_GIVEN RECORDS:_
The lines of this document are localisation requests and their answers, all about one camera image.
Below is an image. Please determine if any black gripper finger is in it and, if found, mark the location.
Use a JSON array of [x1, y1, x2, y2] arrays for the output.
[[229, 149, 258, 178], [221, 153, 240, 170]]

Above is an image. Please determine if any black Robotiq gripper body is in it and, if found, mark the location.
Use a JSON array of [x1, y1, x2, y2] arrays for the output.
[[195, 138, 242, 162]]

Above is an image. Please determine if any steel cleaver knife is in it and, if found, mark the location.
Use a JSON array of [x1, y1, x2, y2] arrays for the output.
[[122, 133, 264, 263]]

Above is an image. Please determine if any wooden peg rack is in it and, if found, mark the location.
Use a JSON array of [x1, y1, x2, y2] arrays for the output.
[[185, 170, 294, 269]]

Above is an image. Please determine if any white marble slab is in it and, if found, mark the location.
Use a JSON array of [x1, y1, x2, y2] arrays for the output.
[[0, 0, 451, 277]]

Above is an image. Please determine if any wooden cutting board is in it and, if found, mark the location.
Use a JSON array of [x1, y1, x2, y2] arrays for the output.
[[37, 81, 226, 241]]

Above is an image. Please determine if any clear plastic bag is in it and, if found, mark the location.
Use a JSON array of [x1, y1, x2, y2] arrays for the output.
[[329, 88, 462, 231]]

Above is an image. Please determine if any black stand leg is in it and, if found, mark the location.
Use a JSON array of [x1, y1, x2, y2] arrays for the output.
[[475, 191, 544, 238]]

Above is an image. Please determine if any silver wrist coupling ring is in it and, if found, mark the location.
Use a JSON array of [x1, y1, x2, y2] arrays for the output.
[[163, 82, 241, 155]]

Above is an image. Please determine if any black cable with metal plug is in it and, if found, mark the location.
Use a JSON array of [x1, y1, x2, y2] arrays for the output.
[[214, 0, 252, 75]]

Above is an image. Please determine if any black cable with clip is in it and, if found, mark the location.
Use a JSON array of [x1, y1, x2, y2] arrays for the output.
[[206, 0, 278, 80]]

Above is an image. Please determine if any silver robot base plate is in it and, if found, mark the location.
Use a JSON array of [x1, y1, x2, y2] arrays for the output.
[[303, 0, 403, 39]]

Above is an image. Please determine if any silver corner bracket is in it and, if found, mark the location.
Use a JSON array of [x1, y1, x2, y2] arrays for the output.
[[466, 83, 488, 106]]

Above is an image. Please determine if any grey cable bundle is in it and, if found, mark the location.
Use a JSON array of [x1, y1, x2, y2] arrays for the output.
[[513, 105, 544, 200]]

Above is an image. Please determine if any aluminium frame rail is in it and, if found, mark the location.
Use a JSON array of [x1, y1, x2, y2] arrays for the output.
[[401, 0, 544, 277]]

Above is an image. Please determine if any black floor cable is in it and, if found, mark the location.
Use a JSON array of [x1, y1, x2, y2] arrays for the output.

_TASK DIRECTIONS:_
Could you repeat every record word for word?

_OUTPUT FOR THIS TASK:_
The lines of this document are localisation requests and their answers, all about one camera image.
Below is an image. Please determine if any black gripper finger is in it and, if found, mark the location.
Use a JSON array of [x1, y1, x2, y2] arrays for the output.
[[229, 149, 258, 178], [221, 153, 240, 170]]

Above is an image. Please determine if any black Robotiq gripper body is in it and, if found, mark the location.
Use a JSON array of [x1, y1, x2, y2] arrays for the output.
[[195, 138, 242, 162]]

Above is an image. Please determine if any steel cleaver knife is in it and, if found, mark the location.
Use a JSON array of [x1, y1, x2, y2] arrays for the output.
[[122, 133, 264, 263]]

Above is an image. Please determine if any wooden peg rack is in it and, if found, mark the location.
Use a JSON array of [x1, y1, x2, y2] arrays for the output.
[[185, 170, 294, 269]]

Above is an image. Please determine if any white marble slab is in it and, if found, mark the location.
Use a JSON array of [x1, y1, x2, y2] arrays for the output.
[[0, 0, 451, 277]]

Above is an image. Please determine if any wooden cutting board is in it and, if found, mark the location.
Use a JSON array of [x1, y1, x2, y2] arrays for the output.
[[37, 81, 226, 241]]

Above is an image. Please determine if any clear plastic bag is in it and, if found, mark the location.
Use a JSON array of [x1, y1, x2, y2] arrays for the output.
[[329, 88, 462, 231]]

Above is an image. Please determine if any black stand leg is in it and, if found, mark the location.
Use a JSON array of [x1, y1, x2, y2] arrays for the output.
[[475, 191, 544, 238]]

Above is an image. Please determine if any silver wrist coupling ring is in it and, if found, mark the location.
Use a JSON array of [x1, y1, x2, y2] arrays for the output.
[[163, 82, 241, 155]]

Above is an image. Please determine if any black cable with metal plug is in it and, if found, mark the location.
Use a JSON array of [x1, y1, x2, y2] arrays for the output.
[[214, 0, 252, 75]]

Above is an image. Please determine if any black cable with clip is in it and, if found, mark the location.
Use a JSON array of [x1, y1, x2, y2] arrays for the output.
[[206, 0, 278, 80]]

Above is an image. Please determine if any silver robot base plate is in it and, if found, mark the location.
Use a JSON array of [x1, y1, x2, y2] arrays for the output.
[[303, 0, 403, 39]]

Above is an image. Please determine if any silver corner bracket is in it and, if found, mark the location.
Use a JSON array of [x1, y1, x2, y2] arrays for the output.
[[466, 83, 488, 106]]

Above is an image. Please determine if any grey cable bundle is in it and, if found, mark the location.
Use a JSON array of [x1, y1, x2, y2] arrays for the output.
[[513, 105, 544, 200]]

Above is an image. Please determine if any aluminium frame rail is in it and, if found, mark the location.
Use a JSON array of [x1, y1, x2, y2] arrays for the output.
[[401, 0, 544, 277]]

Above is an image. Please determine if any black floor cable is in it and, if found, mark the location.
Use a JSON array of [x1, y1, x2, y2] arrays for the output.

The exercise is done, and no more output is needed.